_Work instructions:_
For this exercise, retype each line of the material below verbatim and omit any picture.

_Data excerpt:_
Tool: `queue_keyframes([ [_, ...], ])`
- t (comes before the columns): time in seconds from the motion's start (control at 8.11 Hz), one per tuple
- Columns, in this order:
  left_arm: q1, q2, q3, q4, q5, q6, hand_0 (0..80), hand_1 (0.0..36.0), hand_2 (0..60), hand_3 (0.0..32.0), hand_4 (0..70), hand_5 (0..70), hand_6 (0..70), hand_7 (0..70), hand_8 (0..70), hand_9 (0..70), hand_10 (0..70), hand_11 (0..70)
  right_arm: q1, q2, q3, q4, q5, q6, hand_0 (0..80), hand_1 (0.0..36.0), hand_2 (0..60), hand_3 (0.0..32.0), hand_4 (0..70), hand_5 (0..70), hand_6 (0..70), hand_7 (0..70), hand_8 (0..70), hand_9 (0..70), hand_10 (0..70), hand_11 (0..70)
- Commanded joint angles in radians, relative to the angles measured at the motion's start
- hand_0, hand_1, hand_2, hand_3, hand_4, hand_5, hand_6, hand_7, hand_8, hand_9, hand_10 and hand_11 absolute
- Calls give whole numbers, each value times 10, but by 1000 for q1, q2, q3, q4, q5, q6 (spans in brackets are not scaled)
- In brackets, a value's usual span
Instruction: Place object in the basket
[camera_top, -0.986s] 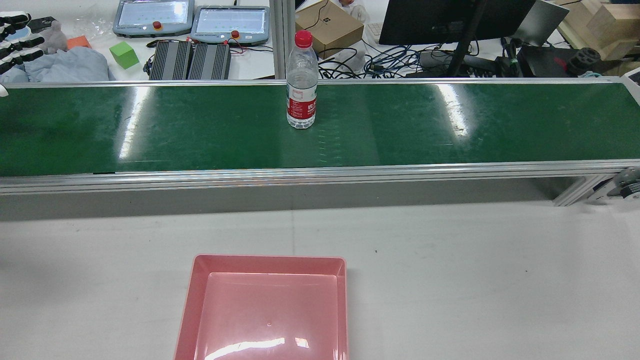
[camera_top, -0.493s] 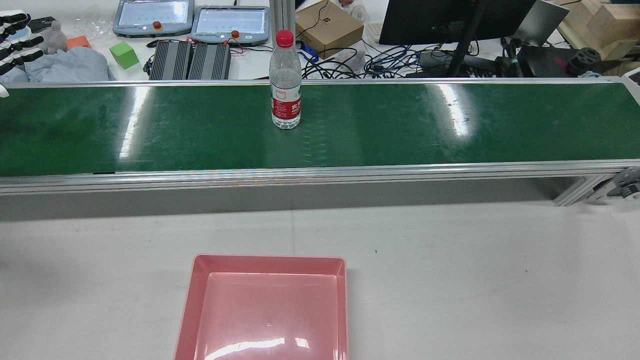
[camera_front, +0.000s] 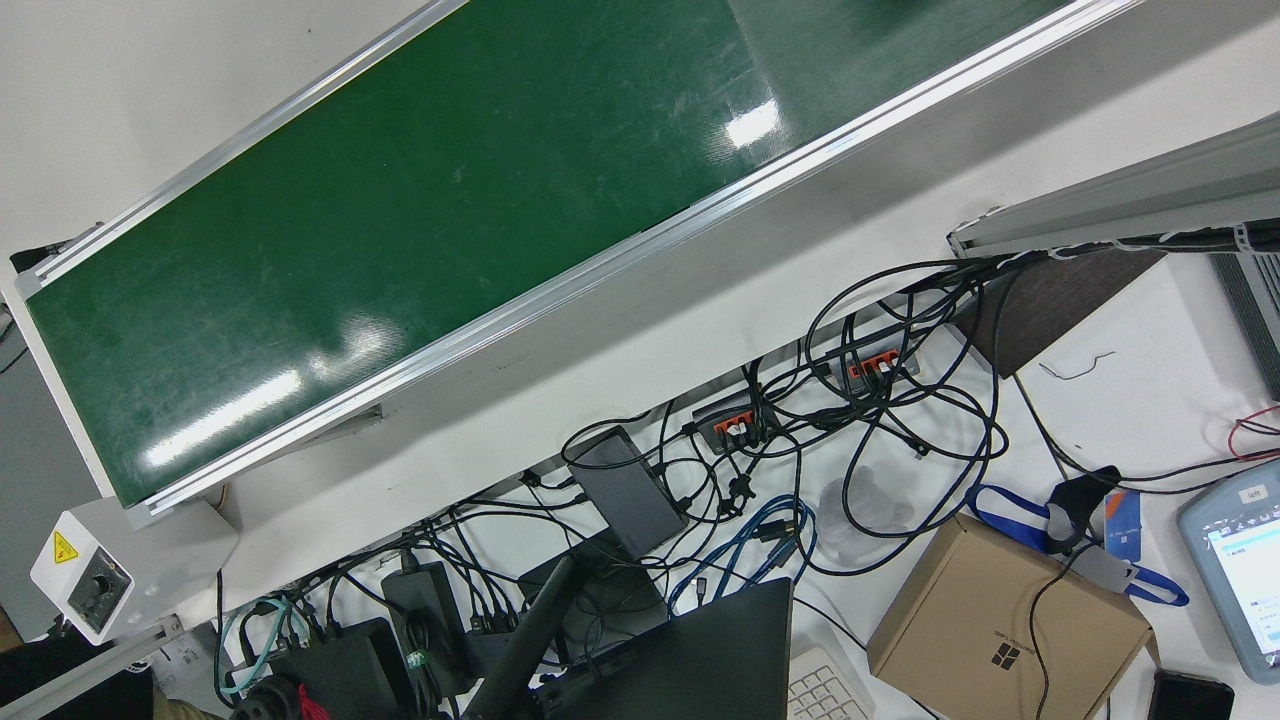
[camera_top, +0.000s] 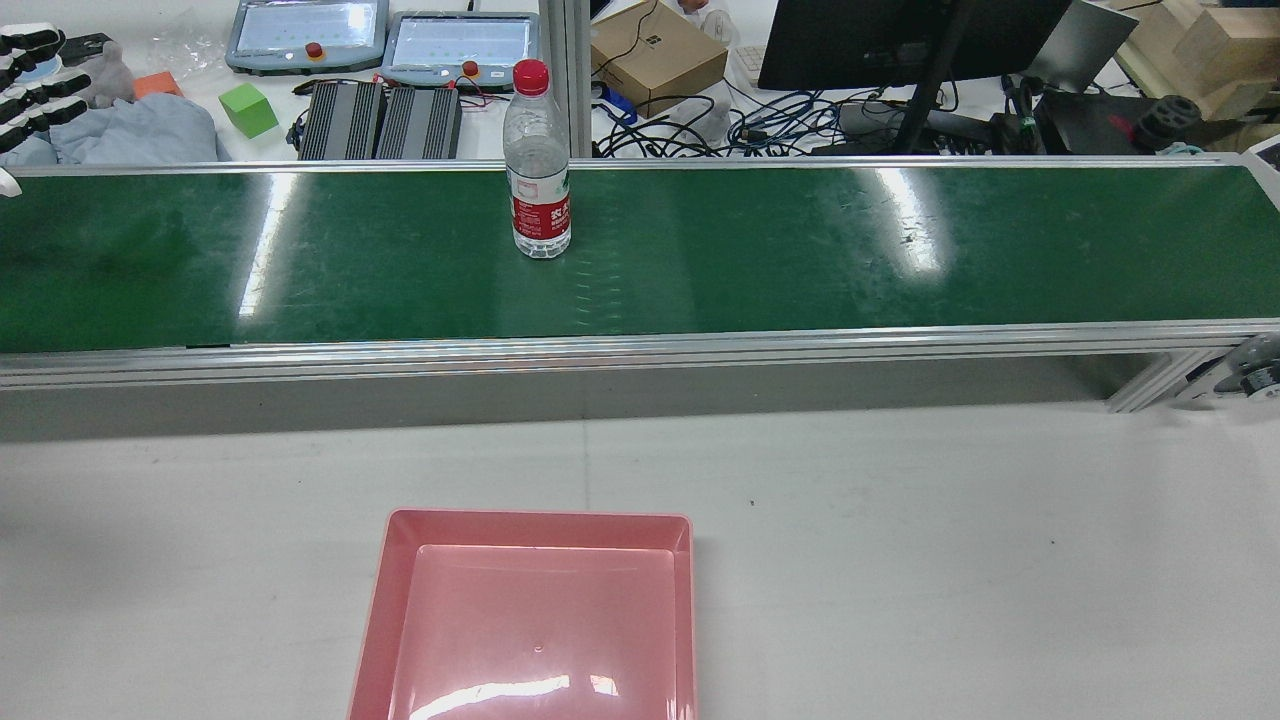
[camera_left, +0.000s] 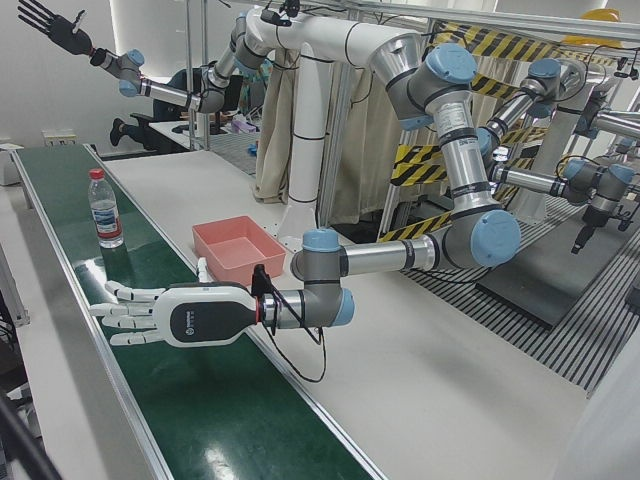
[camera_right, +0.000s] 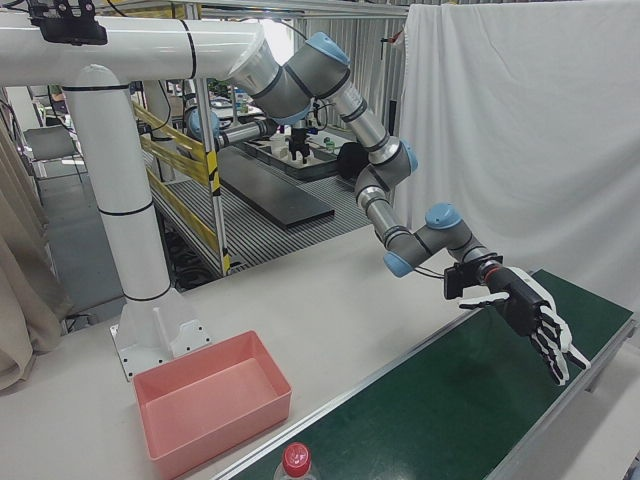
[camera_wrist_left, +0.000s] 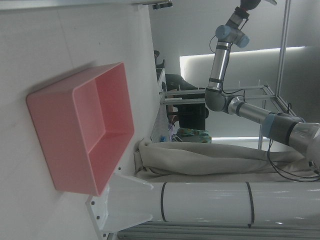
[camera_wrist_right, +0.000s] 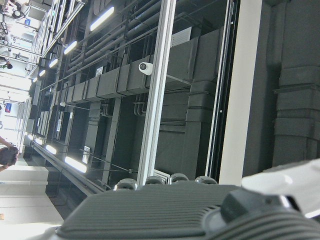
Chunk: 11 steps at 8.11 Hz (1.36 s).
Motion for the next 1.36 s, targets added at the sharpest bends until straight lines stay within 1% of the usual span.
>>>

_Solution for this problem:_
Tool: `queue_keyframes([ [_, ...], ])`
- t (comes before the columns): time in seconds from the motion's start (control at 8.11 Hz), one per tuple
- Columns, in this order:
  left_arm: q1, q2, q3, q4, q5, q6, hand_0 (0..80), hand_1 (0.0..36.0), hand_2 (0..60), hand_3 (0.0..32.0), hand_4 (0..70), hand_5 (0..70), hand_6 (0..70), hand_7 (0..70), hand_8 (0..70), hand_9 (0..70), hand_10 (0..70), hand_11 (0..70)
  right_arm: q1, q2, q3, q4, q5, q6, hand_0 (0..80), hand_1 (0.0..36.0), hand_2 (0..60), hand_3 (0.0..32.0), hand_4 (0..70), hand_5 (0..70), hand_6 (0..70), hand_7 (0..70), hand_8 (0..70), hand_9 (0..70), hand_10 (0..70), hand_11 (0..70)
- Commanded joint angles in radians, relative to the angles measured at the motion's start
- hand_0, hand_1, hand_2, hand_3, hand_4, hand_5, hand_6, hand_7, hand_8, hand_9, hand_10 and hand_11 absolute
- Calls give whole numbers, each value times 10, but by 1000 for q1, q2, q3, q4, q5, q6 (spans in brackets are not scaled)
- In brackets, a value's usual span
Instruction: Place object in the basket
[camera_top, -0.986s] 
[camera_top, -0.493s] 
[camera_front, +0.000s] 
[camera_top, +0.000s] 
[camera_left, +0.000s] 
[camera_right, +0.000s] 
[camera_wrist_left, +0.000s] 
[camera_wrist_right, +0.000s] 
Chunk: 11 steps at 8.11 Hz (1.36 s).
Motion for the next 1.36 s, targets added at the sharpest bends until straight lines stay within 1% of the usual span.
>>>

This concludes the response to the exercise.